Background information
In most cases, you need to spend a large amount of time on job tuning. For example, when you publish a job, you need to consider how to configure job information, such as the resources, the number of concurrent jobs, and the number and size of Task Managers. In addition, when a job is running, you also need to consider how to adjust the resources of the job to maximize the resource utilization for the job. If backpressure occurs for the job or the latency is increased, you need to consider how to adjust job configurations.
The Autopilot feature of fully managed Flink helps you more appropriately adjust the parallelism and resource configurations for your jobs and globally optimize your jobs based on the prerequisite. The prerequisite is that the performance of each operator and the upstream and downstream of streaming jobs meets the standards and is stable. The feature also solves various performance tuning problems, such as insufficient job throughput, backpressure in the entire link, and a waste of resources.
- Performance issues of upstream and downstream storage
- Upstream storage: for example, insufficient DataHub partitions or insufficient throughput of Message Queue (MQ)
- Downstream storage: for example, sink performance issues or ApsaraDB RDS deadlocks
- Performance issues of user-defined functions (UDFs)
Example: performance issues of scalar UDFs, user-defined aggregate functions (UDAFs), or user-defined table-valued functions (UDTFs)
Prerequisites
- The Parallelism parameter of the job is not specified in job code.
If you compile the job by using the DataStream API or the Table API, make sure that the Parallelism parameter of the job is not specified in job code. Otherwise, the Autopilot feature cannot adjust the resources of the job.

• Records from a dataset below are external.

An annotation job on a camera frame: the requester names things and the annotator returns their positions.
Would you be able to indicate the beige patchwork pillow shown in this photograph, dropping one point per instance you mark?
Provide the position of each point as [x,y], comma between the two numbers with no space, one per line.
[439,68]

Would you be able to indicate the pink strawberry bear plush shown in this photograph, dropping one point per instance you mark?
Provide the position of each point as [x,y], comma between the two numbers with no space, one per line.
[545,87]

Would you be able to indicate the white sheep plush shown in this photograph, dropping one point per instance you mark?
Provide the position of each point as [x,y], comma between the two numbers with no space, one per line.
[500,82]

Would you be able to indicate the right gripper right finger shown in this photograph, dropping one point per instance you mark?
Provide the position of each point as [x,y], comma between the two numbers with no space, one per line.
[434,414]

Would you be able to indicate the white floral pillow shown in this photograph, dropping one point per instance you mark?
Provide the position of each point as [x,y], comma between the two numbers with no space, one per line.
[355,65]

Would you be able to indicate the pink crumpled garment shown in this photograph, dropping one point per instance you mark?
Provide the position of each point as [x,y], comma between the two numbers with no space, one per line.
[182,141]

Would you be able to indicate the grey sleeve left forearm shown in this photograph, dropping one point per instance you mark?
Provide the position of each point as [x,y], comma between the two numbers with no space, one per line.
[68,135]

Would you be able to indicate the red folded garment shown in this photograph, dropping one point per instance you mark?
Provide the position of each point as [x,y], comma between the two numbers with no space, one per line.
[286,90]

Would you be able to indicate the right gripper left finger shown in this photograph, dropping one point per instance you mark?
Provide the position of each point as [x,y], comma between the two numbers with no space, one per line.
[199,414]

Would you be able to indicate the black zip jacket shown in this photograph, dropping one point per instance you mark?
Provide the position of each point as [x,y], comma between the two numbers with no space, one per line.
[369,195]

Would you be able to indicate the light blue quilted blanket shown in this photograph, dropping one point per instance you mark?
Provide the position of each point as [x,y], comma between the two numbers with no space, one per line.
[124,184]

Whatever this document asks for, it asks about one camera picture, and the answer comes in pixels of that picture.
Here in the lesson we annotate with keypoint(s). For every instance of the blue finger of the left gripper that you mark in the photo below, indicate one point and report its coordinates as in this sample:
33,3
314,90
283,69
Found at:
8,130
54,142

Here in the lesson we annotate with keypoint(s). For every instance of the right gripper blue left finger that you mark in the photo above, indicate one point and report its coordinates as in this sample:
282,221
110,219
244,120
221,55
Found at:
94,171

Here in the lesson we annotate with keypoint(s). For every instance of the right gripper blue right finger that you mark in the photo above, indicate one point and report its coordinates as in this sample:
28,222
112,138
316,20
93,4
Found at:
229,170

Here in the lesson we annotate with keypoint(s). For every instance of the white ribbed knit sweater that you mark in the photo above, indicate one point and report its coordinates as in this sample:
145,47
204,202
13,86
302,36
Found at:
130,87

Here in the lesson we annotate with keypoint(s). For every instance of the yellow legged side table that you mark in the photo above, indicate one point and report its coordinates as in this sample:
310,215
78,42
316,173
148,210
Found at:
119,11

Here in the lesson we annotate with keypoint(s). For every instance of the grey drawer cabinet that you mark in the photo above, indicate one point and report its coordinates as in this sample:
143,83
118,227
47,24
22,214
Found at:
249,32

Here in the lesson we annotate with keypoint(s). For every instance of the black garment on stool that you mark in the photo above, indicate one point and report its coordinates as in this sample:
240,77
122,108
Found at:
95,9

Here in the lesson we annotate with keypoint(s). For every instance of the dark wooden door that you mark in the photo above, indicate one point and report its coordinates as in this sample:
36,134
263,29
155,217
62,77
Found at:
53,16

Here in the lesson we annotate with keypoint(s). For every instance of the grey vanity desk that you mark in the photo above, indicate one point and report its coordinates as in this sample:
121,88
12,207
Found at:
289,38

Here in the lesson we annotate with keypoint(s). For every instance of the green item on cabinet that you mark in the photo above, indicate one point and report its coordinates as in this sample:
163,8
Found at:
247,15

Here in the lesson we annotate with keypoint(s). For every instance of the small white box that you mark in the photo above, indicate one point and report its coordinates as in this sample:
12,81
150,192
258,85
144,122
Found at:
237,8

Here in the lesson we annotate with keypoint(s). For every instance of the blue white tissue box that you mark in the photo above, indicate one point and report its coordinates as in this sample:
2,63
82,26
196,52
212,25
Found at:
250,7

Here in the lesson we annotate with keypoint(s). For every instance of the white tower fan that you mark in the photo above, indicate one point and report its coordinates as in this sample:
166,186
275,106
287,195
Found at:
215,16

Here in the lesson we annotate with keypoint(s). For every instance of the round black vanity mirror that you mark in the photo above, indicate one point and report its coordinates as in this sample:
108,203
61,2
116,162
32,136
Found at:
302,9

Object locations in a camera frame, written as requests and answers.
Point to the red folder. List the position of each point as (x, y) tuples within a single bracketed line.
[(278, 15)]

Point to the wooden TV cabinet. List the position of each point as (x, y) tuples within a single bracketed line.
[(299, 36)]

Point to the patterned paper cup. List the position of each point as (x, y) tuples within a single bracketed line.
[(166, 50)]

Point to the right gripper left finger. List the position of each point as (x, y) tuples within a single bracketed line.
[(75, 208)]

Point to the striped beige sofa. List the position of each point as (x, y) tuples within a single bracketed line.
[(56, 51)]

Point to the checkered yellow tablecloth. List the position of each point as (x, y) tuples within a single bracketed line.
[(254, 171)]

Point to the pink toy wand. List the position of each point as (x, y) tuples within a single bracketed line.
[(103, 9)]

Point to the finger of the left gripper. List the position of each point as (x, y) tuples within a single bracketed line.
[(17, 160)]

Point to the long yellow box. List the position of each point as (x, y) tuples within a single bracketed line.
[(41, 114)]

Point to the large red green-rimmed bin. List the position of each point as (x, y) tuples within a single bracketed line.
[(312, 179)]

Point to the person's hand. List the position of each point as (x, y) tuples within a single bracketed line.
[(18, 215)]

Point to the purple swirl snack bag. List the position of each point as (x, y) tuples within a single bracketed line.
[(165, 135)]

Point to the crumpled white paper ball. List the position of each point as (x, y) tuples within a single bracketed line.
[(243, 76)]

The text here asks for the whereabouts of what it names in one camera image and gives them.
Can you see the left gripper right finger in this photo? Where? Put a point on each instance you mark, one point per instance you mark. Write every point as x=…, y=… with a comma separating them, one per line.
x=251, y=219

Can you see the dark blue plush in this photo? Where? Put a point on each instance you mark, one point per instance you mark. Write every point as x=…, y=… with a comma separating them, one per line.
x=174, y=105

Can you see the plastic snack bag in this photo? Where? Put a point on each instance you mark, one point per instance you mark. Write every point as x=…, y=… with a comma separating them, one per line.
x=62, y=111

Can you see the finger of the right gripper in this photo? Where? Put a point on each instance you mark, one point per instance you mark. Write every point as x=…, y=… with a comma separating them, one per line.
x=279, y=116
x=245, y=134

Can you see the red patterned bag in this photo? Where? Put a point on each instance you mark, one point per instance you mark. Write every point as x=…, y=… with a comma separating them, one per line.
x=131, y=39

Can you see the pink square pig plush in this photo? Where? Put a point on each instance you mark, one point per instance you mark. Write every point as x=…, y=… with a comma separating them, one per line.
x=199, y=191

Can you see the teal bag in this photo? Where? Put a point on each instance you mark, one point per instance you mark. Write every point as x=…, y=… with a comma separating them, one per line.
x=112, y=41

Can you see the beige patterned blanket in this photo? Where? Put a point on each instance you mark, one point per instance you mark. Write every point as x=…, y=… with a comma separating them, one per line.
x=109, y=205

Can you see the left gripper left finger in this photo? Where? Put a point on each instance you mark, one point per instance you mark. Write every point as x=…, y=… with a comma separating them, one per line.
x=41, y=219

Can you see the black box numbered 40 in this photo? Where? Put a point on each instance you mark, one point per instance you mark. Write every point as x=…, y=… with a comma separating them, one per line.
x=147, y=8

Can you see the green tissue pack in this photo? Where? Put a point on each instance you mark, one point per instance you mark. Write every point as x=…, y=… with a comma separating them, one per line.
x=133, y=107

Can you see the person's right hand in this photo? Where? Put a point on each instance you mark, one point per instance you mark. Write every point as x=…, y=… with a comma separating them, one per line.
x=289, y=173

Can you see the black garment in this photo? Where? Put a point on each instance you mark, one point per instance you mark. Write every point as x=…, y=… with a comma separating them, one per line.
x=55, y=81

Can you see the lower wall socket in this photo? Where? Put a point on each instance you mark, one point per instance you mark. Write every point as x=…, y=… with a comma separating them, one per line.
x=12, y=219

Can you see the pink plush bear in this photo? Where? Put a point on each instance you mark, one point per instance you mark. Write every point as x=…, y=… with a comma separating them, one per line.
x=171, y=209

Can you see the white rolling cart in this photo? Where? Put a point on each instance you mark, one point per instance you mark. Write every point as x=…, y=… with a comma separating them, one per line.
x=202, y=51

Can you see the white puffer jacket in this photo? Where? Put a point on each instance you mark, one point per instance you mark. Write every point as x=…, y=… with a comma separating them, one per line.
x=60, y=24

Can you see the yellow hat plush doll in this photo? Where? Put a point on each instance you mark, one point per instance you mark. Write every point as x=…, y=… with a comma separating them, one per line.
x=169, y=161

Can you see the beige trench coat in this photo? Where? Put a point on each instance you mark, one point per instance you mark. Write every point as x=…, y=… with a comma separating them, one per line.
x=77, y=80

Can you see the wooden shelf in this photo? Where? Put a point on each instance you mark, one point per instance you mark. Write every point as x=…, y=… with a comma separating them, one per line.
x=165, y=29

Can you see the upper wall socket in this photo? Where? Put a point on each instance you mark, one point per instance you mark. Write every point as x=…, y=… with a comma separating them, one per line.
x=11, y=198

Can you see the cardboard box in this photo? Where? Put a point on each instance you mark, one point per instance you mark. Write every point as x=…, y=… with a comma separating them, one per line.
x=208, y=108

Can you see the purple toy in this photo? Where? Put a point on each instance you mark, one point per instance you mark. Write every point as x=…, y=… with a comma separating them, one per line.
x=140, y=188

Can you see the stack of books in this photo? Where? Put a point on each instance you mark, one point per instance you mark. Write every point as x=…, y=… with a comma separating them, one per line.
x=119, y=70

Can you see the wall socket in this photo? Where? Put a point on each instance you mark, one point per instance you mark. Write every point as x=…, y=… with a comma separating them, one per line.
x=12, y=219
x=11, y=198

- The Number of Task Managers parameter is not specified on the interface or in code.
If the Number of Task Managers parameter is specified on the interface or in code, Autopilot cannot run as expected.
- The taskmanager.numberOfTaskSlots parameter is not specified in the YAML configuration file.
- The Upgrade Strategy parameter is not set to None.
If the Upgrade Strategy parameter is set to None, the system does not automatically restart the job after you modify job configurations. As a result, the Autopilot configurations cannot take effect.
Considerations
- After Autopilot is triggered, the job must be restarted. As a result, the job temporarily stops processing data. The way of restarting the job is determined by the Upgrade Strategy parameter. We recommend that you use the Stateless upgrade strategy.
- In Autopilot policies, the processing modes of jobs are based on specific assumptions. For example, traffic smoothly changes, no data skew exists, and the throughput of each operator can linearly increase as the parallelism increases. If business logic seriously deviates from the preceding assumptions, job exceptions may occur. For example, the operation of changing the parallelism fails to be triggered. The job fails to reach the normal status. The job continuously restarts. In this case, you must adjust the mode of Autopilot to Monitoring or Disabled and perform manual tuning.
- Autopilot cannot identify the issues of external systems. If the issues occur, you must resolve the issues of external systems by yourself. For example, if an external system becomes faulty or access slows down, the parallelism of the job increases. This increases the pressure on the external system and causes a breakdown of the external system.
- Autopilot is not supported for jobs that are deployed in Session clusters.